Along the way were two special numbers, each directed by its composer, given in tribute to the choir and its founding conductor. Perry Townsend contributed "Nativity," a fine pastiche of familiar carols, sung with considerable vibrancy; and Bruce Tippette, also an alumnus of the choir, offered "Christmas Night," a richly varied, handsomely crafted number of great appeal — it was probably the highlight of the evening — in which the boys were joined by the alumni singers.
Mention must also be made of a short appearance by the Resident Choir, clad in red robes and directed by Robert Unger. These young men sang from memory, unlike their senior brethren, and it seemed to make a big difference, in terms of their projection and their diction, too.
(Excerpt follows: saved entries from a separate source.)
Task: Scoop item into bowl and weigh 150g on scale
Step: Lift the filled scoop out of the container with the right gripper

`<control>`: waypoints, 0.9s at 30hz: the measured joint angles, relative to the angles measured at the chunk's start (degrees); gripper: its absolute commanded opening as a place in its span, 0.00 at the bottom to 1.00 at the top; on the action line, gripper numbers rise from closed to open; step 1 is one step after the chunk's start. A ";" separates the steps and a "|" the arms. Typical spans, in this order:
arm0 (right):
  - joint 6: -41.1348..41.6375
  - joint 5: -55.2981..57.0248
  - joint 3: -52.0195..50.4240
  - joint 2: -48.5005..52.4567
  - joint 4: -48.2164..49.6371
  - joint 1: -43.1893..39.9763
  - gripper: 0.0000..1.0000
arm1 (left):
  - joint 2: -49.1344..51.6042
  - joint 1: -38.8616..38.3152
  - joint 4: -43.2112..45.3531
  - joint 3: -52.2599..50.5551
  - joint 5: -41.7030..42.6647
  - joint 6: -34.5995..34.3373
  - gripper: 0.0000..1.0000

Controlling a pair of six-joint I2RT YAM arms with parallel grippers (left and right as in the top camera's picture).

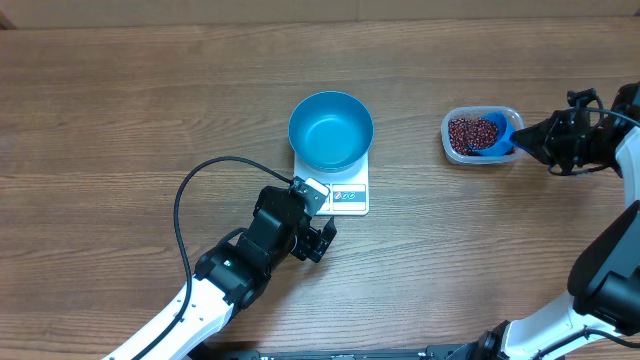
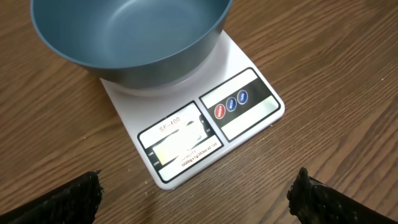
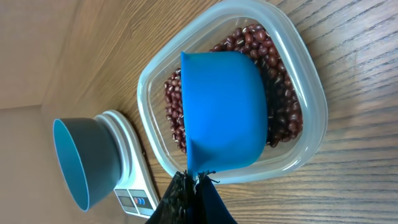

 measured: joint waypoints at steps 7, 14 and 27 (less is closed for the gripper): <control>-0.96 -0.66 0.00 0.00 0.00 0.00 0.04 | 0.00 0.00 0.00 0.00 0.00 0.00 1.00; -0.98 -2.34 0.00 0.00 0.24 0.00 0.04 | 0.00 0.00 0.00 0.00 0.00 0.00 1.00; -0.94 -5.35 -0.02 0.00 0.28 -0.24 0.04 | 0.00 0.00 0.00 0.00 0.00 0.00 0.99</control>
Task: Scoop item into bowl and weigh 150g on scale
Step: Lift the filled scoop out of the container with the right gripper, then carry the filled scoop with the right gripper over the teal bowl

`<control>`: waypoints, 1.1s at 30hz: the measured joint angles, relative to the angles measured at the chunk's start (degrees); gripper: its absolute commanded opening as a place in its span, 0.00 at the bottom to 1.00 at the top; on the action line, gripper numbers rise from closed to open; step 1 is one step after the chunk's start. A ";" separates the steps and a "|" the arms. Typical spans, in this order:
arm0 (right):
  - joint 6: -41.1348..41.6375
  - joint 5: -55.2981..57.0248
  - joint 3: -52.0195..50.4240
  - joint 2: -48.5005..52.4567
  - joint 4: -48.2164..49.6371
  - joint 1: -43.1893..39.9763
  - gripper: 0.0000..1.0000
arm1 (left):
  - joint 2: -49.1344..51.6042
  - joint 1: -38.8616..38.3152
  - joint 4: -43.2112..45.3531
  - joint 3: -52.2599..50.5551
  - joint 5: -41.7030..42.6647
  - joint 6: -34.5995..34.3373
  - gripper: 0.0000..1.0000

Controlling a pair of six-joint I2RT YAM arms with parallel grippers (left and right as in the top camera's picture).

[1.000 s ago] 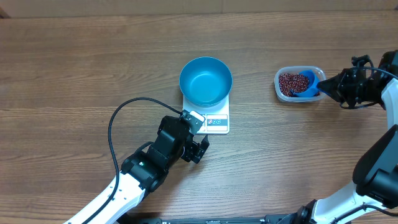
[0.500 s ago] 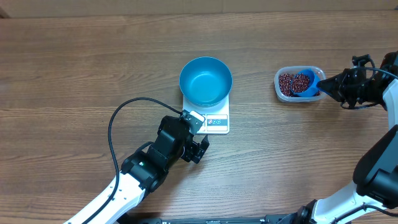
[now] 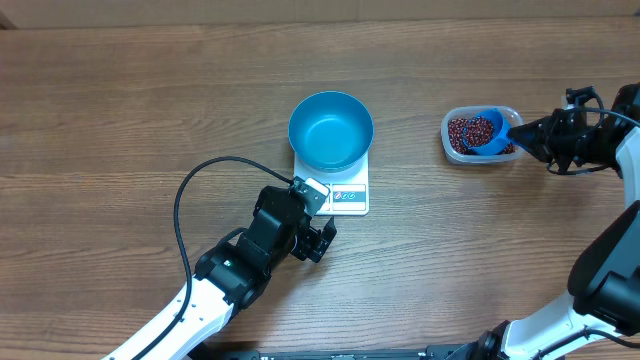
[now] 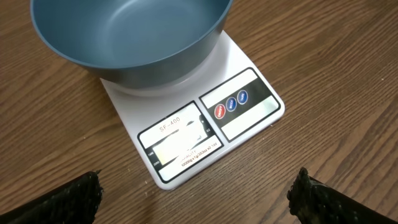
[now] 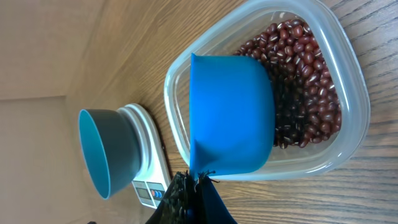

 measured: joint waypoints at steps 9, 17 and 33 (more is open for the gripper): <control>-0.59 -3.50 -0.31 0.00 -0.09 -3.48 0.04 | 0.00 0.00 0.00 0.00 0.00 0.00 1.00; -1.77 -7.37 -0.31 0.00 -0.81 -4.31 0.04 | 0.00 0.00 0.00 0.00 0.00 0.00 0.99; -2.56 -19.93 -0.31 0.00 -1.16 -4.35 0.04 | 0.00 0.00 0.00 0.00 0.00 0.00 1.00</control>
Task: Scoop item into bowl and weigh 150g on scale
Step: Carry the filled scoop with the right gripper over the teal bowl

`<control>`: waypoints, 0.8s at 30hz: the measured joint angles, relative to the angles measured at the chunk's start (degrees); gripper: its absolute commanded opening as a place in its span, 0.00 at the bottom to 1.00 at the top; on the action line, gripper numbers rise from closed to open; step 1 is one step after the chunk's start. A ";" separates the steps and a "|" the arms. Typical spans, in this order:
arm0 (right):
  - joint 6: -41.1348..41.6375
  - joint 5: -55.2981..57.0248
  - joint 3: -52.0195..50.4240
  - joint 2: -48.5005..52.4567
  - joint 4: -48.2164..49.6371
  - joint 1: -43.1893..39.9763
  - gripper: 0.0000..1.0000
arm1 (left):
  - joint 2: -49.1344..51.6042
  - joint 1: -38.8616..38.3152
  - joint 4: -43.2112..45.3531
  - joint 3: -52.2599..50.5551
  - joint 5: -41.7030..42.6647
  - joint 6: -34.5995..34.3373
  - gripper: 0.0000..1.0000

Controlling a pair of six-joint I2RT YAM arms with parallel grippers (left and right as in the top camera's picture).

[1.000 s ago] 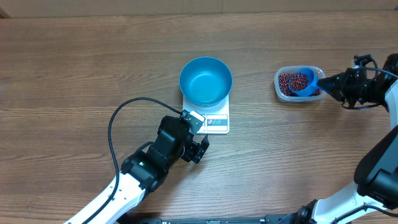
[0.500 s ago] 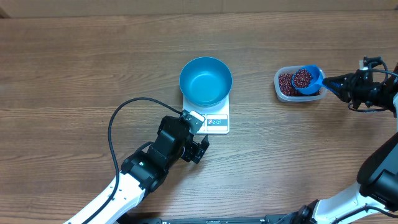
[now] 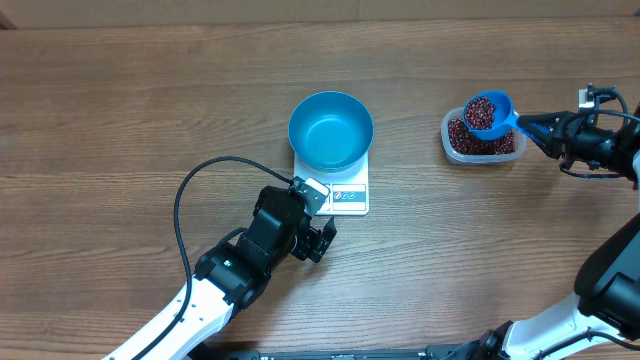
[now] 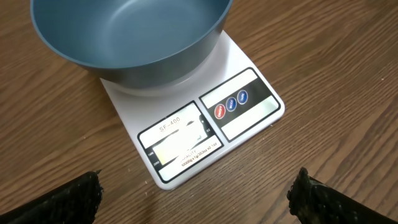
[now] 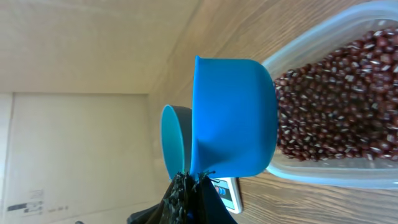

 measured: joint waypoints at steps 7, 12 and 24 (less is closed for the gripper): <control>-0.04 -0.92 1.18 0.00 -1.90 4.20 0.04 | 0.00 0.00 0.00 0.00 0.00 0.00 1.00; 0.00 -1.27 5.97 -0.04 -2.75 9.62 0.04 | 0.00 0.00 0.00 0.00 0.00 0.00 1.00; 0.07 -0.87 9.49 -4.39 -3.69 21.77 0.04 | 0.00 0.00 0.00 0.00 0.00 0.00 0.99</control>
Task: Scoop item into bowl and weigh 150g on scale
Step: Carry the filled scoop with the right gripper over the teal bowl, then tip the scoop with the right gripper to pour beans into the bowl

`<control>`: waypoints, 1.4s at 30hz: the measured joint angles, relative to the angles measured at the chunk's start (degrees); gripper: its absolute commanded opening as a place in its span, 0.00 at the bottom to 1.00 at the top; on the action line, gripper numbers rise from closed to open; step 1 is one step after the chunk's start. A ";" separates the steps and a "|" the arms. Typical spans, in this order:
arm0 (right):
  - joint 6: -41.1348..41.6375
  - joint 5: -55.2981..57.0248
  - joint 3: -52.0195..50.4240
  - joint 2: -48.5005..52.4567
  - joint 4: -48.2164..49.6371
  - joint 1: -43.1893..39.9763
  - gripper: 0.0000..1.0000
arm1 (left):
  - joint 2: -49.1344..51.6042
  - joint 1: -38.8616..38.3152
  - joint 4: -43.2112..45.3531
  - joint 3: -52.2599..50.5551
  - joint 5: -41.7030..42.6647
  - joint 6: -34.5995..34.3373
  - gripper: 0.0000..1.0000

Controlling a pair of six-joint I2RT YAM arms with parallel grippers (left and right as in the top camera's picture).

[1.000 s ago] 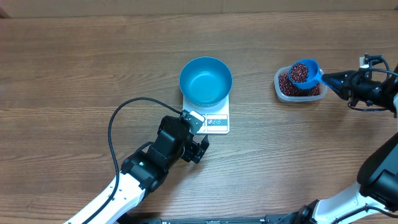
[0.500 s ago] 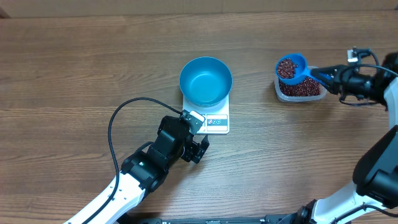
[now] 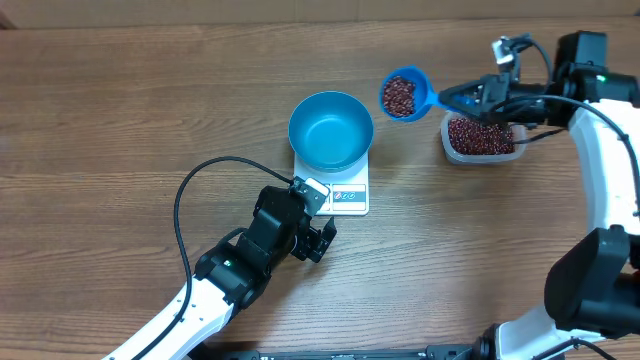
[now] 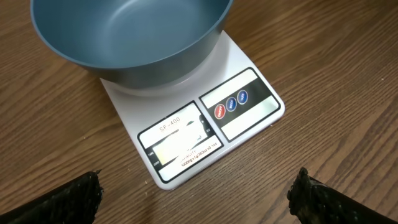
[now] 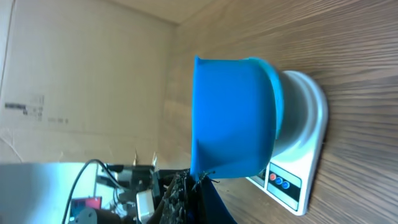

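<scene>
A blue bowl point(image 3: 331, 130) stands empty on a white scale point(image 3: 349, 197). My right gripper point(image 3: 462, 97) is shut on the handle of a blue scoop point(image 3: 402, 96) filled with red beans, held in the air just right of the bowl. In the right wrist view the scoop point(image 5: 233, 115) hides most of the bowl, with the scale point(image 5: 292, 180) behind it. A clear container of red beans point(image 3: 480, 135) sits to the right. My left gripper point(image 3: 322, 240) rests open on the table in front of the scale point(image 4: 208, 127), below the bowl point(image 4: 127, 37).
A black cable point(image 3: 200, 190) loops over the table left of the left arm. The wood table point(image 3: 120, 100) stretches to the left and the front.
My right gripper has carried the bean-filled scoop left, from above the container to just right of the bowl. The left arm has not moved.
The scoop lay in the beans in the container, held by my right gripper. Then it was tilted in the beans, then lifted full above the container. Now it hangs beside the bowl. The left gripper stayed open by the scale throughout.
</scene>
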 measured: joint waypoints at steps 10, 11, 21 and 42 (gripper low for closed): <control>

Unger has been announced as Sibley's successor, and it is clear that the RBC will continue to be in good hands, leadership-wise.
The program ended with a wonderful medley of carols, arranged by Alice Parker, followed by a solo from former chorister Edward Nicholson that surely was supposed to have been amplified. The grand finale was "O Holy Night," "Jesse's Carol," and "Silent Night," which has for years been used as the RBC's recessional, complete with battery-powered candles. Sibley took his departure as the singers left but was given a huge round of applause following an announcement that this was his final outing with "Carols of Christmas." Thank you, Maestro; you have enriched many lives and touched many hearts.
*In the interest of disclosure I should note that my wife has known the Sibleys for over 50 years. Somewhat later, he was organist and choir director of our church; and one of our sons sang in the RBC for several seasons.
**The assisting artists included violinists Lucy Turner and Eleanor Detriville, and cellist Chris Jones.